Proteins often exist in multiple conformational states, influenced by the binding of ligands or substrates. The study of these states, particularly the apo (unbound) and holo (ligand-bound) forms, is crucial for understanding protein function, dynamics, and interactions. In the current study, we use AlphaFold2 that combines randomized alanine sequence masking with shallow multiple sequence alignment subsampling to expand the conformational diversity of the predicted structural ensembles and capture conformational changes between apo and holo protein forms. Using several well-established datasets of structurally diverse apo-holo protein pairs, the proposed approach enables robust predictions of apo and holo structures and conformational ensembles, while also displaying notably similar dynamics distributions. These observations are consistent with the view that the intrinsic dynamics of allosteric proteins is defined by the structural topology of the fold and favors conserved conformational motions driven by soft modes. Our findings support the notion that AlphaFold2 approaches can yield reasonable accuracy in predicting minor conformational adjustments between apo and holo states, especially for proteins with moderate localized changes upon ligand binding. However, for large, hinge-like domain movements, AlphaFold2 tends to predict the most stable domain orientation which is typically the apo form rather than the full range of functional conformations characteristic of the holo ensemble. These results indicate that robust modeling of functional protein states may require more accurate characterization of flexible regions in functional conformations and detection of high energy conformations. By incorporating a wider variety of protein structures in training datasets including both apo and holo forms, the model can learn to recognize and predict the structural changes that occur upon ligand binding.

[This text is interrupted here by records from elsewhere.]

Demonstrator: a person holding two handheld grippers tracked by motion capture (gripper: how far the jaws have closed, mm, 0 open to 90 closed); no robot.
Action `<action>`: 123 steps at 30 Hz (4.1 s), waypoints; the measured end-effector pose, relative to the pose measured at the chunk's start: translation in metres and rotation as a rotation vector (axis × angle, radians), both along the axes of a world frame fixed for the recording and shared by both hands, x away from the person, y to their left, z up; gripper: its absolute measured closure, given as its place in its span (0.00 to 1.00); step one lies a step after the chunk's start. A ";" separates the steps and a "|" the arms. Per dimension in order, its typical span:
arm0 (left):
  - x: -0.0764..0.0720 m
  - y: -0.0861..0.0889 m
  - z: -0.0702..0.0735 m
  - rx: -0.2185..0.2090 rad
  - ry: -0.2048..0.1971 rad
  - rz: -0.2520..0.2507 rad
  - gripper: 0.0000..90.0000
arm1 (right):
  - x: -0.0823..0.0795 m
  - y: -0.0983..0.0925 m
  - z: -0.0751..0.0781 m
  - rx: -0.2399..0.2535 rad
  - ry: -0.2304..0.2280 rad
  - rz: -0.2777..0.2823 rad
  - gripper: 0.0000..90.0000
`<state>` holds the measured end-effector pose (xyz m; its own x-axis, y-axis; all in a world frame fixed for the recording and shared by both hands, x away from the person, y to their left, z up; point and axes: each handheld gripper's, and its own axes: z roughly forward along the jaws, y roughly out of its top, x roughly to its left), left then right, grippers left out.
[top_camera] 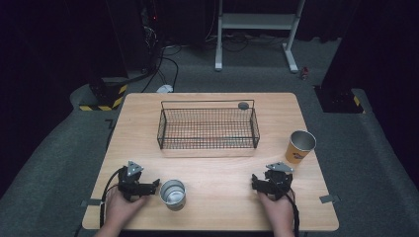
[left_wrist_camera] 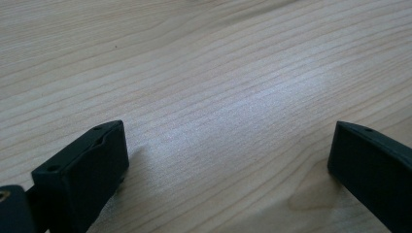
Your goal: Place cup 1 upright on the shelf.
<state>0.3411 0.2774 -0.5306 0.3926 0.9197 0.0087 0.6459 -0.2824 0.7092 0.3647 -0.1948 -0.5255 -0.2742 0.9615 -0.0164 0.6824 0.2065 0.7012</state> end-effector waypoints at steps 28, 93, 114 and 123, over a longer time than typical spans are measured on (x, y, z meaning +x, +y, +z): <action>0.001 0.000 0.000 -0.007 -0.001 0.009 0.01 | -0.004 -0.001 0.001 0.003 0.009 0.057 0.13; 0.003 0.001 0.000 -0.003 -0.002 0.025 0.00 | -0.017 -0.078 0.031 0.012 -0.207 -0.113 0.11; 0.002 0.001 -0.001 -0.003 -0.001 0.028 0.00 | 0.008 -0.098 0.031 0.011 -0.246 -0.157 0.11; 0.002 0.001 -0.001 -0.005 0.000 0.029 0.00 | 0.022 -0.100 0.033 0.026 -0.266 -0.156 0.11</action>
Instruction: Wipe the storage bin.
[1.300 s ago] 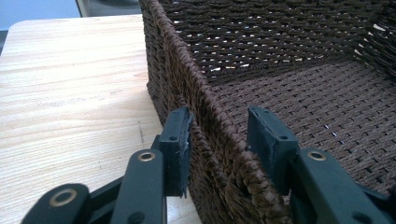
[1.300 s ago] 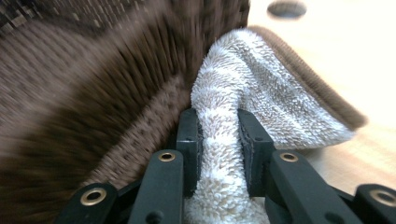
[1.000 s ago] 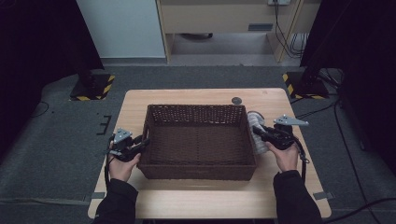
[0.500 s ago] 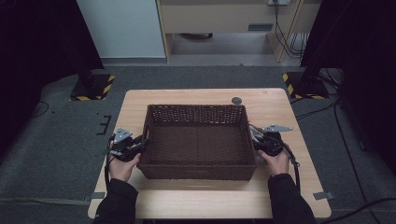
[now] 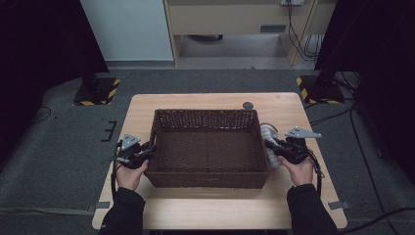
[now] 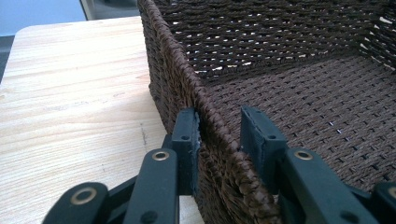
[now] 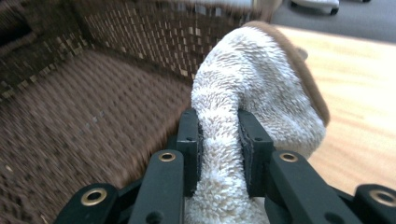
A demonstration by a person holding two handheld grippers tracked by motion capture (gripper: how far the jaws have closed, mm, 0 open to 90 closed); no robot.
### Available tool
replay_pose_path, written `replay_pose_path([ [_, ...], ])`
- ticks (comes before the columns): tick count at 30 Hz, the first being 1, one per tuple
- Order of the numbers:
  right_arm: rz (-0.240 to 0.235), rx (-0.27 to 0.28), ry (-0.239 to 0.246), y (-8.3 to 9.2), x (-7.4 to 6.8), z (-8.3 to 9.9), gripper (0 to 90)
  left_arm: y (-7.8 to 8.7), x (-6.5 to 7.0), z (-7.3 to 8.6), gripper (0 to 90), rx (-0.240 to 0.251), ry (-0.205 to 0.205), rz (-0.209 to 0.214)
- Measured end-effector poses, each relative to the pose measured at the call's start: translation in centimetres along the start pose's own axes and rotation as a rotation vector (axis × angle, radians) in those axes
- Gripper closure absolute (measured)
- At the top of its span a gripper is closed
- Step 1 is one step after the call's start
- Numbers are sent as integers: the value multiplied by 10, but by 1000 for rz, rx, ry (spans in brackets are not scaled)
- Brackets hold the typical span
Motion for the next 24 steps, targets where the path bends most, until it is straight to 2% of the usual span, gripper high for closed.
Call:
replay_pose_path([
  [2,1,-25,-16,-7,4,9,741,-1,0,-1,667,0,1,1],
  [5,10,-91,-56,-19,11,24,741,-4,0,-2,666,2,1,2],
  [7,21,-139,-61,-27,15,33,741,-5,0,-3,666,3,-4,1],
  [9,22,-152,-77,-31,17,38,741,-6,-1,-4,664,4,-4,4],
  [13,29,-110,-67,-22,14,31,741,-7,-2,-3,625,7,14,2],
  [17,26,11,-44,2,9,11,741,-7,-6,-2,482,10,30,-31],
  [19,19,59,-27,12,3,1,741,-7,-6,-3,461,13,29,-34],
  [21,8,78,-11,16,-3,-4,741,-5,-7,-3,434,16,30,-35],
  [24,4,43,2,11,-7,0,741,0,-7,-6,411,31,42,-25],
])
Point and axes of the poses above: each handheld gripper's, and its own axes: y roughly backward along the jaws, z roughly out of its underside, x roughly to its right, the point moved 4 cm from there along -y, roughly forward along the jaws, and after that the axes turned 15 degrees about -z, right-handed, at the moved point
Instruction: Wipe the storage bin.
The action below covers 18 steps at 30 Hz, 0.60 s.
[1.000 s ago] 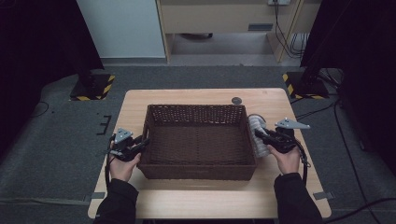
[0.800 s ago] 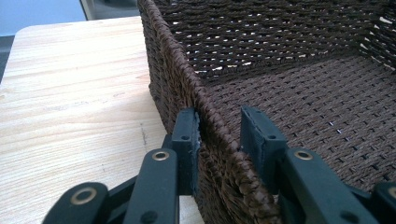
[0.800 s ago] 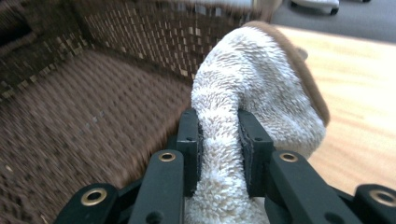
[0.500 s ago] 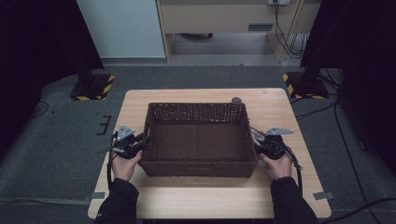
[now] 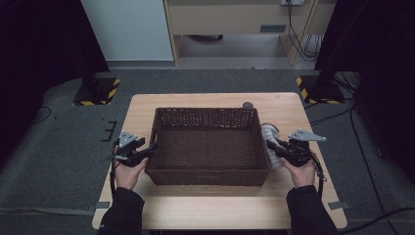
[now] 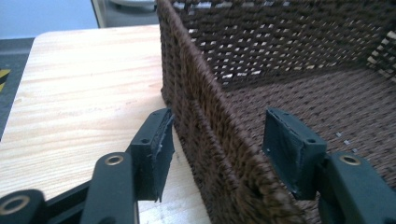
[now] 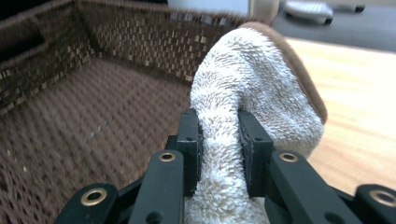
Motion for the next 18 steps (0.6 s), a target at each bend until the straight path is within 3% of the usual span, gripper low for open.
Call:
replay_pose_path([
  [5,7,-60,-22,-10,5,16,741,9,2,-1,446,8,-30,3],
  [10,27,-152,-32,-25,6,34,741,18,4,1,509,1,-10,29],
  [15,35,-185,-66,-31,13,45,740,21,8,8,557,-20,-41,23],
  [18,39,-184,-65,-31,12,44,739,20,7,9,582,-23,-18,37],
])
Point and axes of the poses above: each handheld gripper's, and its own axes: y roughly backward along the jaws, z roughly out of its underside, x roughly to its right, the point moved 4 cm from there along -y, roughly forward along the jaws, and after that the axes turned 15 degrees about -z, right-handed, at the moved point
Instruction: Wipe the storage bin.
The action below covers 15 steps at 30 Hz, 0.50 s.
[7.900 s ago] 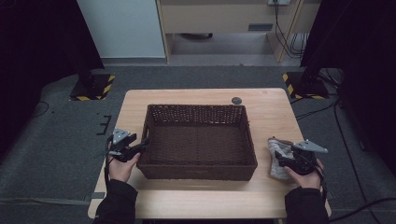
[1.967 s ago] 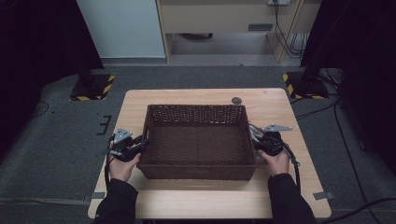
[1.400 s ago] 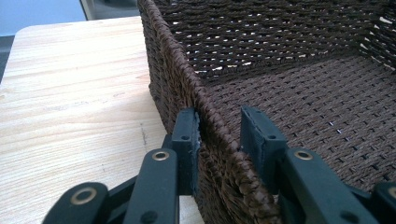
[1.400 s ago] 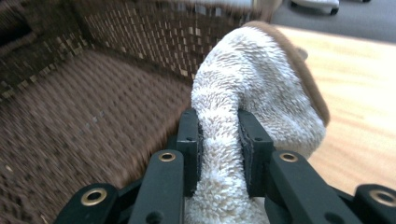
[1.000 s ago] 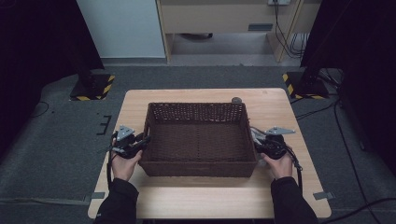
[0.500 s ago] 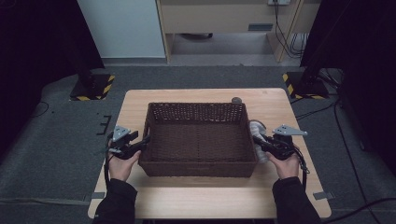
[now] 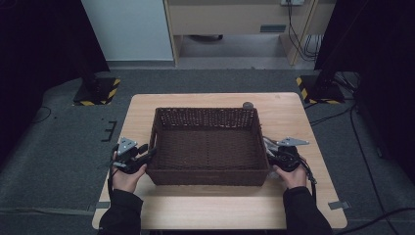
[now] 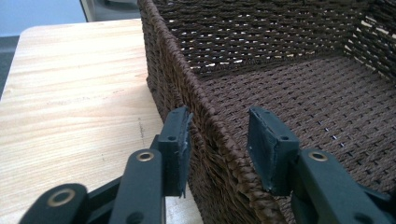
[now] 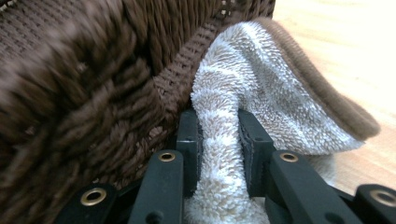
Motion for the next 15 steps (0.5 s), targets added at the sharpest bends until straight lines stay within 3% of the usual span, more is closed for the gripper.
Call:
replay_pose_path([
  [3,5,34,8,10,0,-5,739,-1,1,0,627,-4,5,15],
  [9,-35,214,55,47,-18,-26,739,0,1,0,664,-3,20,4],
  [11,-51,229,69,53,-23,-27,739,-1,1,0,667,-1,16,-3],
  [15,-57,187,82,46,-27,-18,739,-1,1,-1,673,3,10,-10],
])
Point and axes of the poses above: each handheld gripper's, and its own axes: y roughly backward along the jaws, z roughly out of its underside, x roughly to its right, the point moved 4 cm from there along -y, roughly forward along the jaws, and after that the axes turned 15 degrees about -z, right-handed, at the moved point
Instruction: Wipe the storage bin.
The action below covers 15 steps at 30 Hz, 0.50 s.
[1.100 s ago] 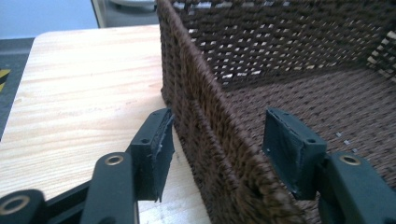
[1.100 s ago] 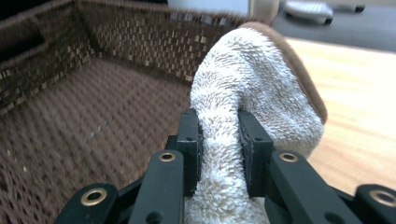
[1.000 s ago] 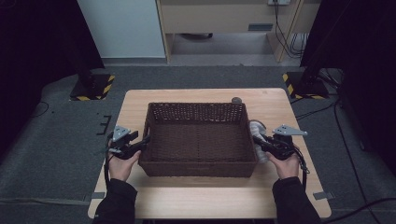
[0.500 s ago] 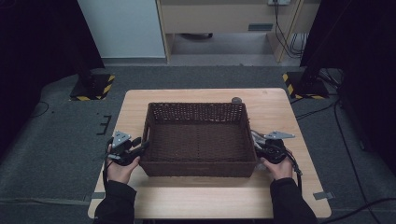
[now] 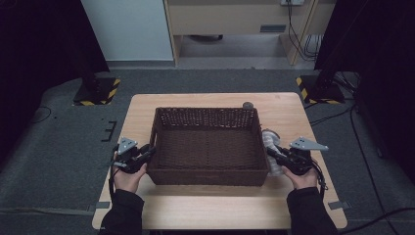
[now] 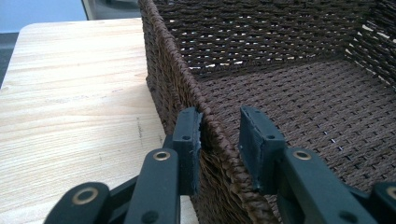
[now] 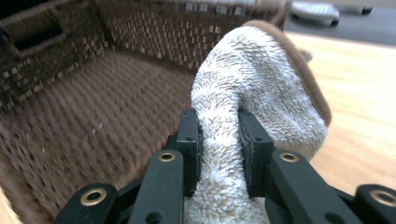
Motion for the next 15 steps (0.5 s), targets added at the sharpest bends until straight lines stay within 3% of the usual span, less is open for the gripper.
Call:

蛋白质通常存在于多种构象状态中,受配体或底物结合的影响。对这些状态的研究,尤其是无配体(未结合)和有配体(配体结合)形式的研究,对于理解蛋白质功能、动力学和相互作用至关重要。在当前的研究中,我们使用了AlphaFold2,它将随机丙氨酸序列掩码与浅层多序列比对子采样相结合,以扩大预测结构集合的构象多样性,并捕获无配体和有配体蛋白质形式之间的构象变化。使用几个结构多样的无配体-有配体蛋白质对的成熟数据集,所提出的方法能够对无配体和有配体结构以及构象集合进行可靠的预测,同时还显示出显著相似的动力学分布。这些观察结果与以下观点一致,即变构蛋白的内在动力学由折叠的结构拓扑定义,并有利于由软模式驱动的保守构象运动。我们的研究结果支持这样一种观点,即AlphaFold2方法在预测无配体和有配体状态之间的微小构象调整方面可以产生合理的准确性,特别是对于在配体结合时具有适度局部变化的蛋白质。然而,对于大的、类似铰链的结构域运动,AlphaFold2倾向于预测最稳定的结构域取向,这通常是无配体形式,而不是有配体集合特有的全部功能构象范围。这些结果表明,对功能性蛋白质状态进行可靠建模可能需要更准确地表征功能构象中的柔性区域并检测高能构象。通过在训练数据集中纳入更多种类的蛋白质结构,包括无配体和有配体形式,该模型可以学会识别和预测配体结合时发生的结构变化。